About this exercise = Using the records that appear below, write out exactly the lines from the one with "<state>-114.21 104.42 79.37" through the one with "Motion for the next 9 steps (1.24", keeping both end lines.

Collected data
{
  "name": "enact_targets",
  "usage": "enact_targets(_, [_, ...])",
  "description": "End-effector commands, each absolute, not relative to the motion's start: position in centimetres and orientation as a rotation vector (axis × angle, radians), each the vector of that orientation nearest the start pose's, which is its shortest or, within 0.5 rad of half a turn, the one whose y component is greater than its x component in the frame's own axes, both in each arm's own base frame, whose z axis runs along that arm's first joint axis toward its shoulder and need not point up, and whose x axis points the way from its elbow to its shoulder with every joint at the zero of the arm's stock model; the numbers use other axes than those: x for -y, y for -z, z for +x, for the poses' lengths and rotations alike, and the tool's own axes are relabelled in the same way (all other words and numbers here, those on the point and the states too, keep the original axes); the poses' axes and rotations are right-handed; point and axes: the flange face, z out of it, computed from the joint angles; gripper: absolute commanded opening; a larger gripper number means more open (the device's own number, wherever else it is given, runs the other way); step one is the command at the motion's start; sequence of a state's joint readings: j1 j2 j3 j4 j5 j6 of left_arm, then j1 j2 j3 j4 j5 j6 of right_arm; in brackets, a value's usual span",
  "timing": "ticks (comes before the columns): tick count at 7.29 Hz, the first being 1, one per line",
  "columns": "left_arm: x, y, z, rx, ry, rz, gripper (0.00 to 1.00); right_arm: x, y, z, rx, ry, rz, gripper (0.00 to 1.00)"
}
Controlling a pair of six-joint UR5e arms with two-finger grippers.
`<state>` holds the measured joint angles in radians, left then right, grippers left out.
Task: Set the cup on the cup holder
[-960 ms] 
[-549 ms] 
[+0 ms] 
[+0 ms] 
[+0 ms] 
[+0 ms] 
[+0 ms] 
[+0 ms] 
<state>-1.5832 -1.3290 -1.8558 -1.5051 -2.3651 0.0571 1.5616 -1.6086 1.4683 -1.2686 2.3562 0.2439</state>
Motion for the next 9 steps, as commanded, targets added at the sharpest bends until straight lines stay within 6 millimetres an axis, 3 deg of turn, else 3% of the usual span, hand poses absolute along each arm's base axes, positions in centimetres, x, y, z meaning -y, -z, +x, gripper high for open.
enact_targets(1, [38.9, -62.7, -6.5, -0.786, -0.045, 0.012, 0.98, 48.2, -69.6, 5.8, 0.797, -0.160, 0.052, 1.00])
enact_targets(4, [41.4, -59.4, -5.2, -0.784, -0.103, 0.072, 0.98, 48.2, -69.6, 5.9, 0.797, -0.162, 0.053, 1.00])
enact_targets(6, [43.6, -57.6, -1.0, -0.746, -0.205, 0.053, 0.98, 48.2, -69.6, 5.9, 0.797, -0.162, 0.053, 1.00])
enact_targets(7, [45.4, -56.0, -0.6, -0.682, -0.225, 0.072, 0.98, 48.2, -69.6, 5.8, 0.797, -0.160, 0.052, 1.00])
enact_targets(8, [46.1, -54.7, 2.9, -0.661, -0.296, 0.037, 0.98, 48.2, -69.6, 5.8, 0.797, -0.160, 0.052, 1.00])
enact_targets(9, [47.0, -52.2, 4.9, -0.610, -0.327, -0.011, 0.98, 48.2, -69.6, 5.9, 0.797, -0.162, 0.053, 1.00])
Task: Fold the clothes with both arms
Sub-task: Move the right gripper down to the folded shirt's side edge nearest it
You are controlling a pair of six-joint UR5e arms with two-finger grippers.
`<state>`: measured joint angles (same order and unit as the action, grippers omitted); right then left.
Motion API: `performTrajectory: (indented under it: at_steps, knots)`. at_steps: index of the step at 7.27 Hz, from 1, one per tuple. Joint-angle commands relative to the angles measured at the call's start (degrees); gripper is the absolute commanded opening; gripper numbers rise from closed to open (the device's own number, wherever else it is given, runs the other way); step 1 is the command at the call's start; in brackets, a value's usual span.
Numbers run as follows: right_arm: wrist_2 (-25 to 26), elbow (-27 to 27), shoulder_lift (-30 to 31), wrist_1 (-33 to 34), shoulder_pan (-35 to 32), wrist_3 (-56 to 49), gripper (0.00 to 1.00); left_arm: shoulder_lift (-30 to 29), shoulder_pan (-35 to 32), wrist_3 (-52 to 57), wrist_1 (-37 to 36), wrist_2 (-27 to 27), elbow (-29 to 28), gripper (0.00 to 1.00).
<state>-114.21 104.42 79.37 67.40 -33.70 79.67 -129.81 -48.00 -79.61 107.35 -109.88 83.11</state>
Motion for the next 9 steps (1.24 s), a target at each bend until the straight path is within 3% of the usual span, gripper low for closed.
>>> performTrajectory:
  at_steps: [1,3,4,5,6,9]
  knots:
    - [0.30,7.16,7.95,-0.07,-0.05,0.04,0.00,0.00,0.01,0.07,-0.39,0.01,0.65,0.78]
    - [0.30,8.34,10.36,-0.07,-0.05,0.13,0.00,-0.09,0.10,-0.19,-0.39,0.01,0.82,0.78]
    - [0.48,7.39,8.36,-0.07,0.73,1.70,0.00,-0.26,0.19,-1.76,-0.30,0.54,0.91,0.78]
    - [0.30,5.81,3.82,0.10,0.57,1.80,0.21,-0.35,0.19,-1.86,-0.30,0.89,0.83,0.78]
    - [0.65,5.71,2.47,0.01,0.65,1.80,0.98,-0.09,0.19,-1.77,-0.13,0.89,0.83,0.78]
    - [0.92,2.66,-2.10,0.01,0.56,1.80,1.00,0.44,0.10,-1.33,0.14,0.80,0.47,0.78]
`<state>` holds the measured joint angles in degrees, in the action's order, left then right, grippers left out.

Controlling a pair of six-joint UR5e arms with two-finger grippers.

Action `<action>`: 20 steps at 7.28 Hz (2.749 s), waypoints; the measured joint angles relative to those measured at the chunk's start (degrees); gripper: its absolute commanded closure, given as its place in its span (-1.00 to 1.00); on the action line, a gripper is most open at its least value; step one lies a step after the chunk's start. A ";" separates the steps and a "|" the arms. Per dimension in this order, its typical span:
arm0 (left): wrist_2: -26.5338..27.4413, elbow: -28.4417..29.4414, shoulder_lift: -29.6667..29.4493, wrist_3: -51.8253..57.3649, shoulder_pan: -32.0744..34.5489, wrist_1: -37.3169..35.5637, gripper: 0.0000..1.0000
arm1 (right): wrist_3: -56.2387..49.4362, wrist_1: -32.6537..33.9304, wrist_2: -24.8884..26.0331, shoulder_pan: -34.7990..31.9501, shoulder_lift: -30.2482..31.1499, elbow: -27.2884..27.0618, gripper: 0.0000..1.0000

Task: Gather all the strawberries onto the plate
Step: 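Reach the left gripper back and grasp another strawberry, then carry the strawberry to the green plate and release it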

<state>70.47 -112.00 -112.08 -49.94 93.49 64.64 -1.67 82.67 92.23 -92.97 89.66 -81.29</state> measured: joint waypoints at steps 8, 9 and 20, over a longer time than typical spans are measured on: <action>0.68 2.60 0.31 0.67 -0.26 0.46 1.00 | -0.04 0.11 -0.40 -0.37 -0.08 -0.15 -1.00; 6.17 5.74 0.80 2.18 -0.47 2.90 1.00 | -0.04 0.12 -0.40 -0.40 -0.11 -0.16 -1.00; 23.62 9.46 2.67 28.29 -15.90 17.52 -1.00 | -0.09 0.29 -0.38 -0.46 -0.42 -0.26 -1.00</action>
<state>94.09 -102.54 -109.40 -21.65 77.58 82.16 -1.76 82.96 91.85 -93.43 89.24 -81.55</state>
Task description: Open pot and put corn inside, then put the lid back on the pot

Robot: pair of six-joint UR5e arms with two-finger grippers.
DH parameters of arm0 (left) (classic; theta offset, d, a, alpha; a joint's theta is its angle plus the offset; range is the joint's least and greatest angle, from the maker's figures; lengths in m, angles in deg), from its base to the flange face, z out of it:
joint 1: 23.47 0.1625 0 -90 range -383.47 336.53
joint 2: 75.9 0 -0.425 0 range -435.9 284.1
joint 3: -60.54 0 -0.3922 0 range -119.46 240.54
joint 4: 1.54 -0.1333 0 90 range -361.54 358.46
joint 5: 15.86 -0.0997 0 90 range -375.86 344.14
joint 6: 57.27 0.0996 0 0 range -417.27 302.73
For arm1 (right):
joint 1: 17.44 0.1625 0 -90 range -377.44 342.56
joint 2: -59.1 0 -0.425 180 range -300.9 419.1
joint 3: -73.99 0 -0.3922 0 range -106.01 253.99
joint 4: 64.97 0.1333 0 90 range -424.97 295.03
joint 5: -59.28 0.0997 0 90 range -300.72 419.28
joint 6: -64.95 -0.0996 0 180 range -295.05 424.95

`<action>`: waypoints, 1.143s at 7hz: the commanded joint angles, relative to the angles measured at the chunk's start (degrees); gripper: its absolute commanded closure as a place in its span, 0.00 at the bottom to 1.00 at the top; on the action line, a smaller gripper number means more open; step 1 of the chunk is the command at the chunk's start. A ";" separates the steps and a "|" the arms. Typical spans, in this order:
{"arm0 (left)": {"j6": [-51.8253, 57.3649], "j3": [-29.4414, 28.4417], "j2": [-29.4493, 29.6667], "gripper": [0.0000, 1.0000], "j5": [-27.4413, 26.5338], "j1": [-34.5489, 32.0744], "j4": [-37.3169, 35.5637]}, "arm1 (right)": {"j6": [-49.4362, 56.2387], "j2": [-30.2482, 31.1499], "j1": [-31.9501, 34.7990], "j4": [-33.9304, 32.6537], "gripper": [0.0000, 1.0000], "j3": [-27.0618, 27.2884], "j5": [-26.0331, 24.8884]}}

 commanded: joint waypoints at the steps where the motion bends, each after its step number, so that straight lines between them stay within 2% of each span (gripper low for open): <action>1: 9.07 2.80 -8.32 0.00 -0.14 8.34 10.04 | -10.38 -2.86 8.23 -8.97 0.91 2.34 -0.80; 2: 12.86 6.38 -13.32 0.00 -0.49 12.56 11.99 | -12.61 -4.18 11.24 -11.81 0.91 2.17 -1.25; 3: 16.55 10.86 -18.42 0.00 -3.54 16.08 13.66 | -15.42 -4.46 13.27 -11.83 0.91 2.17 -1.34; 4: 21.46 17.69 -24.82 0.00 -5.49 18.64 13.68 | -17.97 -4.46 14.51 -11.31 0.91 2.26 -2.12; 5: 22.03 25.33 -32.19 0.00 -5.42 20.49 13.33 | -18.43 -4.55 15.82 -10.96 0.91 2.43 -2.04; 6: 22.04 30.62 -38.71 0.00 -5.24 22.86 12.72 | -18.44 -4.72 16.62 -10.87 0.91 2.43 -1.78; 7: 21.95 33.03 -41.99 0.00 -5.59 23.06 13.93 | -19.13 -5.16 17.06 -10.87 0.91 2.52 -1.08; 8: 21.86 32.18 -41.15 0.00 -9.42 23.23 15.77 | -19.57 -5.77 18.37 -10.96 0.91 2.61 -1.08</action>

Solution to this exercise =
<state>-114.21 104.42 79.37 67.40 -33.70 79.67 -129.81 -48.00 -79.61 107.35 -109.88 83.11</state>
Motion for the next 9 steps (1.24 s), a target at each bend until the straight path is within 3% of the usual span, gripper low for closed.

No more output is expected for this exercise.